Une si charmante haine
Le président confiait ce weekend-ci à ses proches conseillers que « lorsqu’il y a de la haine, c’est qu’il y a aussi une demande d’amour » ; et que le conflit est dû au fait que « les réformes ne sont pas allées assez vite ». Sauf à comprendre au premier degré ceux qui, encore à 20 h 00, dans la rue, seuls pour certains, hurlaient à qui voulaient les entendre leur désir « d’enculer bien fort Macron », cette analyse semble pour le moins problématique. Un chauffeur de taxi, immigré de longue date et gilet jaune, estimait de son côté « que le silence de Macron était consternant », qu’il « n’était qu’un banquier, pas un président », « que cette fois c’étaient les vrais Français (sic) qui avaient cassé » et qu’on ne pouvait pas « dire que c’était qu’un truc de banlieusards » ; et « qu’il était temps de suivre les revendications du peuple ». Celles-ci étant contradictoires (comme le désir nous dira-ton), on se demande bien comment le gouvernement pourrait s’y prendre. Revenir sur l’ISF, ce serait prendre le risque de trahir ceux qui l’ont élu et de « favoriser » un exil fiscal massif.

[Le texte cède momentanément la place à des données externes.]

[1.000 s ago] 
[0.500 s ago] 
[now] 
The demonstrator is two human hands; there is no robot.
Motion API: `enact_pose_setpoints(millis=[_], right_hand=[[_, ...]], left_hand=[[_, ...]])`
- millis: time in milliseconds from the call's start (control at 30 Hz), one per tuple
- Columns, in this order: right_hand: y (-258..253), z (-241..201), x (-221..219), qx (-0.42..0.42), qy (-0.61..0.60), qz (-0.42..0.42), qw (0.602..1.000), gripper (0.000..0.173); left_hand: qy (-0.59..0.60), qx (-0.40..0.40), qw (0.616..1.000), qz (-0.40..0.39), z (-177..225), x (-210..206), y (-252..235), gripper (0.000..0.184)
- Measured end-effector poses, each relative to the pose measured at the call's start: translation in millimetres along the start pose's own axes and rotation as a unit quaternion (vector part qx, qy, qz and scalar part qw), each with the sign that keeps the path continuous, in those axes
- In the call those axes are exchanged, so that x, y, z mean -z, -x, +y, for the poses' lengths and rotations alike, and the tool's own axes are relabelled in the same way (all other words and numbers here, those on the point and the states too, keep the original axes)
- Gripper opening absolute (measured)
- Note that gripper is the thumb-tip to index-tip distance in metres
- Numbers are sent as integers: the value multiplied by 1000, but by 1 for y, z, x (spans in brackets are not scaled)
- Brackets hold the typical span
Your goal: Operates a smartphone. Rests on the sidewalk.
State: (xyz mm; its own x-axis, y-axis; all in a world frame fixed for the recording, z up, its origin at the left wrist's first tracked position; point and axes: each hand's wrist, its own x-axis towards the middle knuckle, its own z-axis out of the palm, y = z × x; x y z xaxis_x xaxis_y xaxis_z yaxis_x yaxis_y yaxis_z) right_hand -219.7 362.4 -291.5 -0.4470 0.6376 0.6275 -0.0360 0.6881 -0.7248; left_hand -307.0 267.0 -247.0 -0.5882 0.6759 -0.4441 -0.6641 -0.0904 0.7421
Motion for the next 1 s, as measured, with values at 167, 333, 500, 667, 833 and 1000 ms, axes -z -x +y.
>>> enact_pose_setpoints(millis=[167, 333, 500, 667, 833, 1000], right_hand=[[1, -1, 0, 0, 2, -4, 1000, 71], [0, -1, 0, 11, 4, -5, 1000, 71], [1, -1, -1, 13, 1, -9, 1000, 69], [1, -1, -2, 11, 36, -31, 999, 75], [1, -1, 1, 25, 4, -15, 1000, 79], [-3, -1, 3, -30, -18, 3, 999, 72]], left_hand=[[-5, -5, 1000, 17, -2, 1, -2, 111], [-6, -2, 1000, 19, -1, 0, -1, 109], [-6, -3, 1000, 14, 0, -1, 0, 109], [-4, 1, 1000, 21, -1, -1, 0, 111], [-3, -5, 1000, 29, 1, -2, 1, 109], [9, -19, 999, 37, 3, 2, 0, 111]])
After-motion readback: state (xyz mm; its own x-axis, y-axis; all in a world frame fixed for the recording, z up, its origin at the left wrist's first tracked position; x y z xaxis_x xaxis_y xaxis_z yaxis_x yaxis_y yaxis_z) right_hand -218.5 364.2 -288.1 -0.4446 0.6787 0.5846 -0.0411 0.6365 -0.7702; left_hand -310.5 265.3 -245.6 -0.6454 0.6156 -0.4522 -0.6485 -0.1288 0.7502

Les #GiletsJaunes veulent payer l'ISF pic.twitter.com/BCue4dXegD
— L'Incorrect (@MagLincorrect) December 8, 2018
La position du gouvernement n’a rien d’évident, ni de confortable et le président, s’il n’est pas innocent de ce qui lui arrive, ne mérite pas pour autant tout le vomi qu’on lui déverse dessus (du moins, si cela peut faire rire un instant, en cumulé, ces propos lassent). S’il est question d’amour déçu entre Emmanuel Macron et un petit peuple qui n’a souvent pas voté pour lui au passage, le président serait imprudent de se lancer dans une relation de chantage affectif. Il peut bien vouloir, comme annoncé, faire contribuer le CAC 40 en exigeant qu’il verse une prime de Noël et en revalorisant les salaires. Mais on voit mal comment cela pourrait bénéficier aux artisans, aux indépendants, aux précaires, aux chauffeurs de taxi, au salariat déguisé des plateformes numériques, et aux ivrognes injurieux. Cela ne dissuadera pas non plus les apprentis révolutionnaires et les radicaux haineux de s’allier à certains « jeunes de banlieue », que brûler les Grands Magasins fera revivre Jaurès et tous les siens. L’amour se juge à ses fruits. Le respect, la justice, la vérité, l’honneur, le courage, la raison, le discernement et la capacité à revoir ses propres croyances et convictions en font partie.